Description of the task: Copy the listing exactly, images excluded.
(Given information begins)
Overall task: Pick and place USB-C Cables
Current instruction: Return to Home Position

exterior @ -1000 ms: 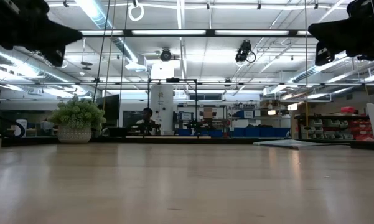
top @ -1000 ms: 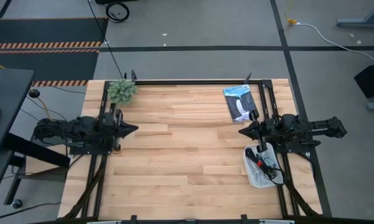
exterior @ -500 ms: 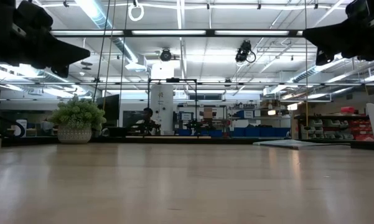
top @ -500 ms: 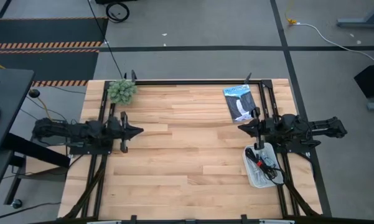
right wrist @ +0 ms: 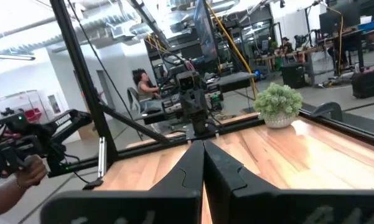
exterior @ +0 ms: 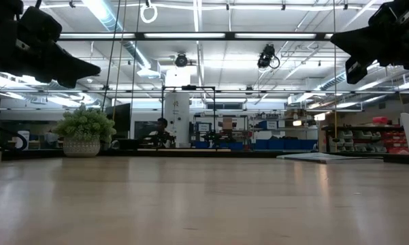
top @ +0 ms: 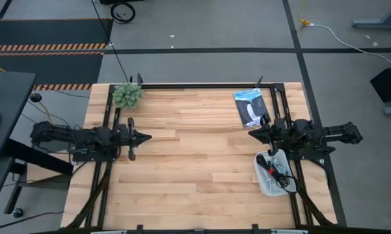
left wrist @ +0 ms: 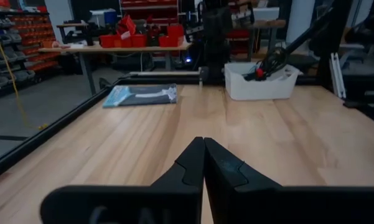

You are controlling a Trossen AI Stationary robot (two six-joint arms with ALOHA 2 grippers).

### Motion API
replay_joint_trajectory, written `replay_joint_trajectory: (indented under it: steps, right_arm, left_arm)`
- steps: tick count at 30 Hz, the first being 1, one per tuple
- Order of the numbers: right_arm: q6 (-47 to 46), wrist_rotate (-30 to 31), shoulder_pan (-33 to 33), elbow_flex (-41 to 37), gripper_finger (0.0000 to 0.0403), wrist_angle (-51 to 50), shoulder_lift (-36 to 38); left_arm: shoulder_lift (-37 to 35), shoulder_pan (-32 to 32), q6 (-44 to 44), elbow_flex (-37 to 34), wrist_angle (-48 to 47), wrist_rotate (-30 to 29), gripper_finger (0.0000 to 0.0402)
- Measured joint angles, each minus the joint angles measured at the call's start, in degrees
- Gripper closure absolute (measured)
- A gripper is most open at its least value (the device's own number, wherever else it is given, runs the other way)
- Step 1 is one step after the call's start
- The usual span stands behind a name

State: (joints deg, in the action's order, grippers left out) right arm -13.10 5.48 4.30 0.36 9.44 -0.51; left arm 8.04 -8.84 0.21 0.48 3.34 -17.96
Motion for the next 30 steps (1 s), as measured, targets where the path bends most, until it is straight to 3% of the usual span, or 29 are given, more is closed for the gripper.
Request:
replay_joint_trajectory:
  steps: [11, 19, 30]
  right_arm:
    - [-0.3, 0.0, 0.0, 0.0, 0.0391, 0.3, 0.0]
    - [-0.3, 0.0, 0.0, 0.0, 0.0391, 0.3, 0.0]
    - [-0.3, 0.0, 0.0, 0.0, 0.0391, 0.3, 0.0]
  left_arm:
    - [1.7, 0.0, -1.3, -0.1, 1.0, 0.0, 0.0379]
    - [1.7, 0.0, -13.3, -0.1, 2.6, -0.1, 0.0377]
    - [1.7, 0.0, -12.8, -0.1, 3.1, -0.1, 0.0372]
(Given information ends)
Written solution:
Overall task: Pick and place USB-C Cables
Current instruction: Return to Home Position

exterior @ -1000 ms: 
top @ -1000 ms: 
exterior @ -500 ms: 
top @ -500 ms: 
right wrist @ +0 ms: 
exterior @ +0 ms: 
top @ +0 ms: 
left wrist @ +0 ms: 

You are controlling a Trossen AI Stationary robot (two six-joint arms with ALOHA 2 grippers).

### Motion API
replay_joint_trajectory, written `replay_joint_trajectory: (indented under it: steps, right_arm, left_arm)`
- steps: tick count at 30 Hz, the first being 1, one per tuple
- Order of the numbers: right_arm: q6 (-47 to 46), wrist_rotate (-30 to 31), shoulder_pan (-33 to 33), elbow_flex (-41 to 37), gripper_finger (0.0000 to 0.0403), wrist_angle (-51 to 50), shoulder_lift (-36 to 38); left_arm: shoulder_lift (-37 to 35), shoulder_pan (-32 to 32), q6 (-44 to 44), elbow_flex (-37 to 34), wrist_angle (-48 to 47), wrist_rotate (-30 to 29), gripper_finger (0.0000 to 0.0402)
- Measured joint angles, each minus the joint angles measured at the call's start, in degrees
- Gripper closure absolute (measured)
- A gripper is most open at its least value (the device's own number, wherever else it is given, runs the other way)
- Step 1 is one step after the call's start
- The usual span stands behind a name

State: (joints deg, in the action's order, grippers left out) right arm -13.10 5.48 4.30 0.36 9.44 -0.51; left arm 8.04 -8.84 0.21 0.48 3.34 -17.96
Motion for the next 30 steps (1 s), as measured, targets where the path bends most, until it is straight to 3% of the usual span, or 29 are given, more is closed for the gripper.
Request:
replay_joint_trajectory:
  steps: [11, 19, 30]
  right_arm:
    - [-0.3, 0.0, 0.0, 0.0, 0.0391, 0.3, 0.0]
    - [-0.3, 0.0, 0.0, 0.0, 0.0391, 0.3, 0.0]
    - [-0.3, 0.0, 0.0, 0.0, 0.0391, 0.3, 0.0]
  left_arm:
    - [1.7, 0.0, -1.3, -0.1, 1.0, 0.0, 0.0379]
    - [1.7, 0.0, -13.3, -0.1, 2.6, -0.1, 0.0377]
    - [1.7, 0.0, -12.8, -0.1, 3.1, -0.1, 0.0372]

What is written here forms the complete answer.